** EXERCISE DIRECTIONS **
Print the whole listing exactly.

** DATA BLOCK **
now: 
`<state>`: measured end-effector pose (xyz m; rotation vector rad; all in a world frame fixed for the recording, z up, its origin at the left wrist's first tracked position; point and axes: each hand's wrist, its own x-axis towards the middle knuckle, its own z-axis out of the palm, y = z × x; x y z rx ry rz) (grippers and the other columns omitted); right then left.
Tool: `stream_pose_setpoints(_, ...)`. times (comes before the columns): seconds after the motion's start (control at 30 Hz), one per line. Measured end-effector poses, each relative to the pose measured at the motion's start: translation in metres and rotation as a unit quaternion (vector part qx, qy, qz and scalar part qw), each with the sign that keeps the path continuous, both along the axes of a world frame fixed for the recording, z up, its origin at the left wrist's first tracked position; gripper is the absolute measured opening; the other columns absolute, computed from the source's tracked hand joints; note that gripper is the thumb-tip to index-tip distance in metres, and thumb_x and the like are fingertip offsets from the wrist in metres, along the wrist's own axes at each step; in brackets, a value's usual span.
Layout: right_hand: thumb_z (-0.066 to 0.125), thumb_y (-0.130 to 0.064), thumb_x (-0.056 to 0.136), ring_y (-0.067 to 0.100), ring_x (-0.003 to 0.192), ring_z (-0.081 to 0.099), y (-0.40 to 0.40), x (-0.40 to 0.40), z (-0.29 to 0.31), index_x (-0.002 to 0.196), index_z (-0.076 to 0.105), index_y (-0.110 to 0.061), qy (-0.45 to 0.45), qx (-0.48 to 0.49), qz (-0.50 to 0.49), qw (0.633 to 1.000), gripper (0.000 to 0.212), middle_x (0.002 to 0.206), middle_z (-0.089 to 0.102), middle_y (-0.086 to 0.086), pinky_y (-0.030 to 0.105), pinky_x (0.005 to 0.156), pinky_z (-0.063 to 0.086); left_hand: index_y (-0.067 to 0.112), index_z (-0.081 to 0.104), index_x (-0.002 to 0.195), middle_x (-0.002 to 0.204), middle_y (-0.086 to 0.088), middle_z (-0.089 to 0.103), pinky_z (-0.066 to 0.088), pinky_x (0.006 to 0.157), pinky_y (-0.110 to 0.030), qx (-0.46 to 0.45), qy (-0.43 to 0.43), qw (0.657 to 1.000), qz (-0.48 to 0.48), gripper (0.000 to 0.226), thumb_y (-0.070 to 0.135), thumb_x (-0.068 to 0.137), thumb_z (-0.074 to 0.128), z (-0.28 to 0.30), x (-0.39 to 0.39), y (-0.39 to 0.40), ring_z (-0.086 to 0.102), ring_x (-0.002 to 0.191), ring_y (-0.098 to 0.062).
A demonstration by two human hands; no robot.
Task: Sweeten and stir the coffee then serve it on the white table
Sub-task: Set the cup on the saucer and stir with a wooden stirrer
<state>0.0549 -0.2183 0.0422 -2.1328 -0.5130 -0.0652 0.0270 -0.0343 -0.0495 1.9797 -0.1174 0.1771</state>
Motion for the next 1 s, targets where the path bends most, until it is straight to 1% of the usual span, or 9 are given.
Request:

** OUTPUT FOR THIS EXERCISE **
now: 
`<state>`: measured end-effector pose (xyz m; rotation vector rad; all in a world frame fixed for the recording, z up, its origin at the left wrist's first tracked position; point and axes: each hand's wrist, its own x-axis towards the middle knuckle, its own z-axis out of the palm, y = z × x; x y z rx ry rz) (grippers and the other columns omitted); right then left.
Tool: `stream_pose_setpoints(_, ...)`. times (comes before the columns): seconds after the motion's start (control at 30 Hz), one per line. Measured end-effector poses, each relative to the pose measured at the motion's start: translation in metres and rotation as a unit quaternion (vector part qx, qy, qz and scalar part qw), each with the sign that keeps the path continuous, both along the axes of a world frame fixed for the recording, z up, its origin at the left wrist's first tracked position; gripper is the absolute measured opening; the other columns absolute, computed from the source's tracked hand joints; note that gripper is the thumb-tip to index-tip distance in metres, and thumb_x and the like are fingertip offsets from the wrist in metres, along the wrist's own axes at each step; in brackets, a value's usual span.
Layout: right_hand: thumb_z (-0.066 to 0.125), thumb_y (-0.130 to 0.064), thumb_x (-0.056 to 0.136), ring_y (-0.067 to 0.100), ring_x (-0.003 to 0.192), ring_z (-0.081 to 0.099), y (-0.40 to 0.40), x (-0.40 to 0.40), z (-0.29 to 0.31), index_x (-0.002 to 0.196), index_z (-0.076 to 0.105), index_y (-0.110 to 0.061), qy (-0.45 to 0.45), qx (-0.48 to 0.49), qz (-0.50 to 0.49), qw (0.633 to 1.000), gripper (0.000 to 0.212), middle_x (0.002 to 0.206), middle_z (-0.089 to 0.102), middle_y (-0.086 to 0.086), pinky_y (-0.030 to 0.105), pinky_x (0.005 to 0.156), pinky_z (-0.063 to 0.086); left_hand: index_y (-0.067 to 0.112), index_z (-0.081 to 0.104), index_x (-0.002 to 0.195), middle_x (-0.002 to 0.204), middle_y (-0.086 to 0.088), middle_z (-0.089 to 0.103), pinky_z (-0.066 to 0.088), pinky_x (0.006 to 0.157), pinky_y (-0.110 to 0.030), qx (-0.46 to 0.45), qy (-0.43 to 0.43), qw (0.657 to 1.000), qz (-0.48 to 0.48), gripper (0.000 to 0.226), thumb_y (-0.070 to 0.135), thumb_x (-0.068 to 0.137), thumb_z (-0.074 to 0.128), z (-0.28 to 0.30), x (-0.39 to 0.39), y (-0.39 to 0.40), ring_z (-0.086 to 0.102), ring_x (-0.002 to 0.191), ring_y (-0.098 to 0.062).
A demonstration by two human hands; no robot.
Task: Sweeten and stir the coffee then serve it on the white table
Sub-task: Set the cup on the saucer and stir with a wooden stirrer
<state>0.0549 -0.2183 0.0422 -2.1328 -0.5130 -0.0652 0.0270 -0.0343 -0.0495 1.9797 -0.1174 0.1771</state>
Motion for the next 1 s, targets where the path bends most, until it is straight to 1% of the usual span, or 9 are given.
Request:

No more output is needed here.